In their struggle against foreign imports, which captured a record 29.2% of U.S. auto sales last month, American carmakers have an unlikely ally. He is Walter Avrea, 56, a Tempe, Ariz., inventor who is waging his own war with Japan's manufacturers.
The crusty Avrea, who frets that inventors are treated as "second-class citizens," holds a 1970 patent for a "coolant recovery system" that includes a small plastic bottle attached to the radiator by tubing. Before Avrea's invention, hot radiators sometimes spilled frothy fluid onto the road through a pressure-relief valve, lowering efficiency and forcing drivers to check the coolant level. Now, that fluid flows into Avrea's container; when the engine cools, the liquid runs back through the tubing into the radiator.
During the three years it took Avrea to get a patent, his invention was pirated by auto companies and suppliers. Fighting back in the courts, he has won more than $5 million in settlements and awards from General Motors, Ford and three auto-parts manufacturers. Then, last March, he was hit with a suit by Toyota, Japan's largest carmaker, that sought to invalidate his troublesome patent. Says he: "It was like a second Pearl Harbor."

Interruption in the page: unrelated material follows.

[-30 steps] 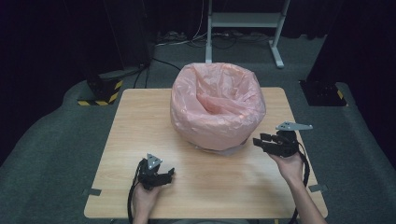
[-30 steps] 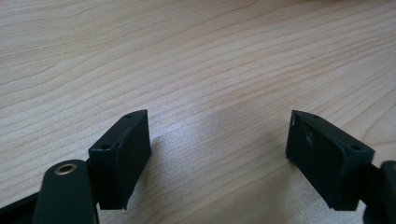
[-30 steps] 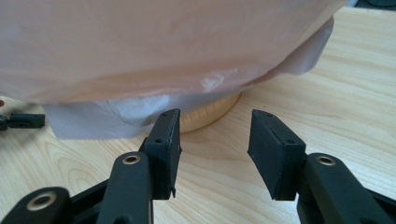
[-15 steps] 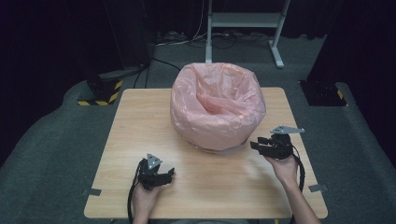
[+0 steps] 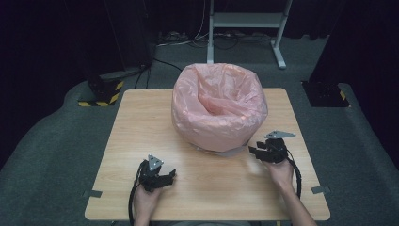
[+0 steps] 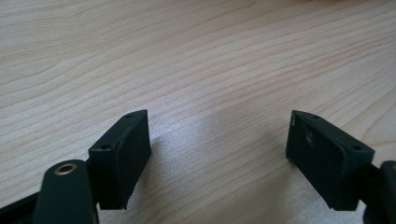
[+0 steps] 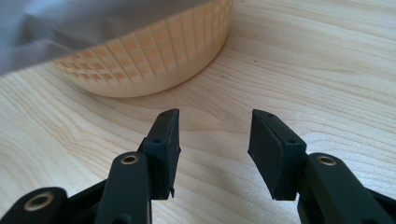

Avrea countered by suing 25 companies, including Japan's major automakers, for a total of $62.9 million in damages for patent infringement. If the Japanese do not settle the matter within the next six weeks, Avrea plans to ask the U.S. International Trade Commission to halt imports of Japanese cars. Under the Trade Act of 1974, the I.T.C. would at least have to investigate Avrea's complaint. Neither Ford nor GM will comment on Avrea's campaign, but nothing would bolster Detroit's spirits more than watching the plucky inventor devise a way to block those popular imports.